The Charleston Trust preserves an iconic farmhouse in southern England—and, as important, it looks to continue the kinds of discussions that took place there between great artists and thinkers. Brunswick speaks with its Executive Director and CEO.
The beauty of Britain’s South Downs has inspired authors from Rudyard Kipling to Lord Tennyson, Jane Austen to William Blake. Virginia Woolf wrote of them: “Too much for one pair of eyes, enough to float a whole population in happiness, if only they would look.”
In 1916, the artist Duncan Grant moved from Suffolk to a farmhouse in the South Downs with Woolf’s sister, Vanessa Bell. The pair were not only fellow artists but also members of the Bloomsbury Group, a collection of English polymaths and painters, artists and academics so named because they had lived, studied, and socialized together in Bloomsbury, London. In addition to Grant and Bell, Bloomsbury’s core members included Woolf and the novelist E.M. Forster, the economist John Maynard Keynes, and the influential art critics Clive Bell and Roger Fry.
The group’s members have been the subject of countless biographies, and their lives and loves have furnished the plots for novels, movies, and TV shows. Their enduring relevance stems partly from the towering quality of their creative output, and partly from their personal lives, where they displayed “attitudes toward love and marriage … as unconventional and as ahead of their time as their ideas about modern painting, literature and design,” according to the novelist Francine Prose.
At a time when homosexuality was criminalized in Great Britain, for instance, many of Bloomsbury’s members had lovers or partners of the same sex. They also rejected the early 20th Century’s rigid mores toward monogamy, family, and sexual identity. Duncan Grant and Vanessa Bell had a child together while Bell was married and Grant’s lover, David “Bunny” Garnett, was living at the farmhouse in the South Downs, known as Charleston.

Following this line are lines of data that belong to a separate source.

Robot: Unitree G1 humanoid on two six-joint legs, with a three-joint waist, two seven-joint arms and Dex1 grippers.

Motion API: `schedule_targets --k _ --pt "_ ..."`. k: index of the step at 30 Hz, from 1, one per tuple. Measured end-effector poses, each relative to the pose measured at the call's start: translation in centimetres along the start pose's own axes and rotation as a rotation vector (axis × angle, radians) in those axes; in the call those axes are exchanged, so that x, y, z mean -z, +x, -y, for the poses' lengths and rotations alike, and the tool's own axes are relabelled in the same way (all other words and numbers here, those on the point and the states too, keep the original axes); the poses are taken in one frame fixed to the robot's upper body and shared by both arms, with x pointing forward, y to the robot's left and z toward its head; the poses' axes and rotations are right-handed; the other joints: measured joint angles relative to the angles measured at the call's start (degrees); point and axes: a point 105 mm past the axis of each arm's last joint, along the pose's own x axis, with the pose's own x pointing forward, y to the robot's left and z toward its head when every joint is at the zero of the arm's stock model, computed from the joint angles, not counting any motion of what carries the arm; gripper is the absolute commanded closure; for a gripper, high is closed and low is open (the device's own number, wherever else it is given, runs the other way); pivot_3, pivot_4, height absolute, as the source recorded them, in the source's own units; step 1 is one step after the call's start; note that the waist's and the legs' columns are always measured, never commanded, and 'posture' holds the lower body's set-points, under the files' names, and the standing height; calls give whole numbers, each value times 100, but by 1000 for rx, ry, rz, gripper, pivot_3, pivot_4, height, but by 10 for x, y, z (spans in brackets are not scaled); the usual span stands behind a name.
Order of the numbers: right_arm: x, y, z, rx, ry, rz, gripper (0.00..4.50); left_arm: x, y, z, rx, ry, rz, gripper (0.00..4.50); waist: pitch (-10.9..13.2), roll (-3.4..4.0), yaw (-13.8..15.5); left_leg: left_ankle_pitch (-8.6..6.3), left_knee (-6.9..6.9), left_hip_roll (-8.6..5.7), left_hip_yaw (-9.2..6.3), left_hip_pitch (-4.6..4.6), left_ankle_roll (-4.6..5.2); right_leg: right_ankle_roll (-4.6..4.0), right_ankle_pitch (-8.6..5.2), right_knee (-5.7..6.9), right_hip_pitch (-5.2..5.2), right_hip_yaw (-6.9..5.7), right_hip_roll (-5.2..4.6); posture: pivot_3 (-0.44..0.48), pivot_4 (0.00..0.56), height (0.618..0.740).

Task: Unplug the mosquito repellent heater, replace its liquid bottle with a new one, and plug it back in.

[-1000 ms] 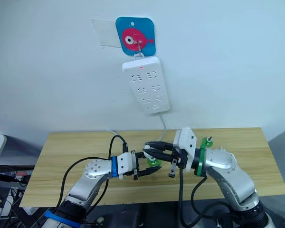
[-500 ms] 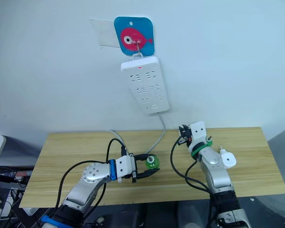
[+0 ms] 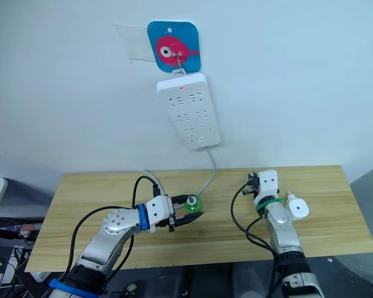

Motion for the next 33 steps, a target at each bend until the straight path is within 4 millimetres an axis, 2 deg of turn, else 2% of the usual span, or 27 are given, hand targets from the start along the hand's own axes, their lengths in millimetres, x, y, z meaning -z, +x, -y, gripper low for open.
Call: schedule_targets --k 3,9,15,21,25,27,29,33 --pt "7 0 -1 6 13 -22 4312 0 0 0 1 -1 2 2262 6 4 0 0 0 -1 2 0 0 0 0 -1 0 2 0 -4 299 740" --pt "8 -2 1 7 6 -25 2263 -1 1 0 1 -3 6 2262 12 10 0 0 0 -1 1 0 0 0 0 -1 0 3 0 -4 298 740" --pt "11 -16 4 -22 -12 -31 95 -1 1 0 0 -4 8 2262 18 13 2 0 0 -1 2 -1 1 0 0 -3 2 5 -1 -13 298 740" --pt "6 -49 -2 -93 -42 -42 38 -2 5 3 5 -11 21 2262 25 21 4 0 -4 0 -3 -2 1 0 0 -12 6 7 -1 -30 293 740" --pt "7 -79 -19 -184 -52 -107 38 -2 5 5 16 -5 22 2262 28 27 4 -1 -5 0 -8 -3 1 -1 -1 -18 8 13 -2 -40 295 740" --pt "6 -101 -26 -256 -95 -167 38 -3 6 6 24 3 26 2262 32 32 6 -1 -6 -1 -11 -5 1 -1 -1 -25 12 12 -4 -49 297 740" --pt "5 -117 -19 -271 -138 -238 38 -3 6 7 30 3 27 2262 36 24 8 -1 -4 -3 -11 -5 1 0 -1 -26 18 12 -7 -49 297 740" --pt "-10 -123 12 -203 -155 -321 38 -4 10 11 51 8 40 2262 40 17 4 -1 -5 -2 -14 -4 1 -1 -1 -25 20 9 -7 -58 296 740"
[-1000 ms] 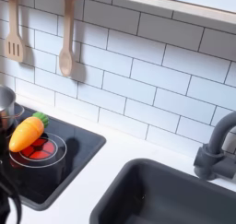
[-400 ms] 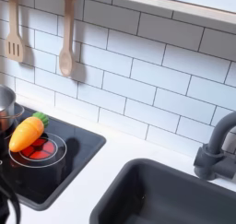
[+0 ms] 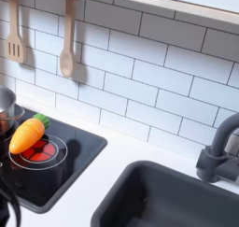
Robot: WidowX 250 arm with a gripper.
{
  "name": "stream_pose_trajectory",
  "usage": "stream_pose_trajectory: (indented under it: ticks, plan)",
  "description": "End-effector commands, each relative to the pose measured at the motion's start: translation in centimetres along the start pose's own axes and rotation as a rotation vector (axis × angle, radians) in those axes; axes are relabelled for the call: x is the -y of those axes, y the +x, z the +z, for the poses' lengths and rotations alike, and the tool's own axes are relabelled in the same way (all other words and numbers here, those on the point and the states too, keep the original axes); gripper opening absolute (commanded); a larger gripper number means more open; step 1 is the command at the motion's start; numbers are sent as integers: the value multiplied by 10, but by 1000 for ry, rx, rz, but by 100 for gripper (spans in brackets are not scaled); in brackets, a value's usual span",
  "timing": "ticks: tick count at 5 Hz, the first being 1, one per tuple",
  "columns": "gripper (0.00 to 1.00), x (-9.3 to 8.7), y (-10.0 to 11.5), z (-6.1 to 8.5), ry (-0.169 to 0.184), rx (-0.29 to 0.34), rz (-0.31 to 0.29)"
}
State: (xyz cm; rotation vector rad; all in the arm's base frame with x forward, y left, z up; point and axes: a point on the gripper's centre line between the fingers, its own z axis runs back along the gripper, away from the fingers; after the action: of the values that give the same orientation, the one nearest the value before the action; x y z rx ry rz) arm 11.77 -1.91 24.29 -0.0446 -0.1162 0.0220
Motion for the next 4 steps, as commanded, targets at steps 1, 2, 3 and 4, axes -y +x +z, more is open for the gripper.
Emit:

That house became not only a site for Bloomsbury gatherings but also a work of art in its own right. “Grant and Bell were artists, so they immediately started work whitewashing the house and preparing it as a blank canvas,” says Nathaniel Hepburn, Executive Director and CEO of the Charleston Trust. “And over the next 60 years, they—along with members of the family, and the Bloomsbury Group—added, developed, changed, and transformed the interiors and the gardens with their art.”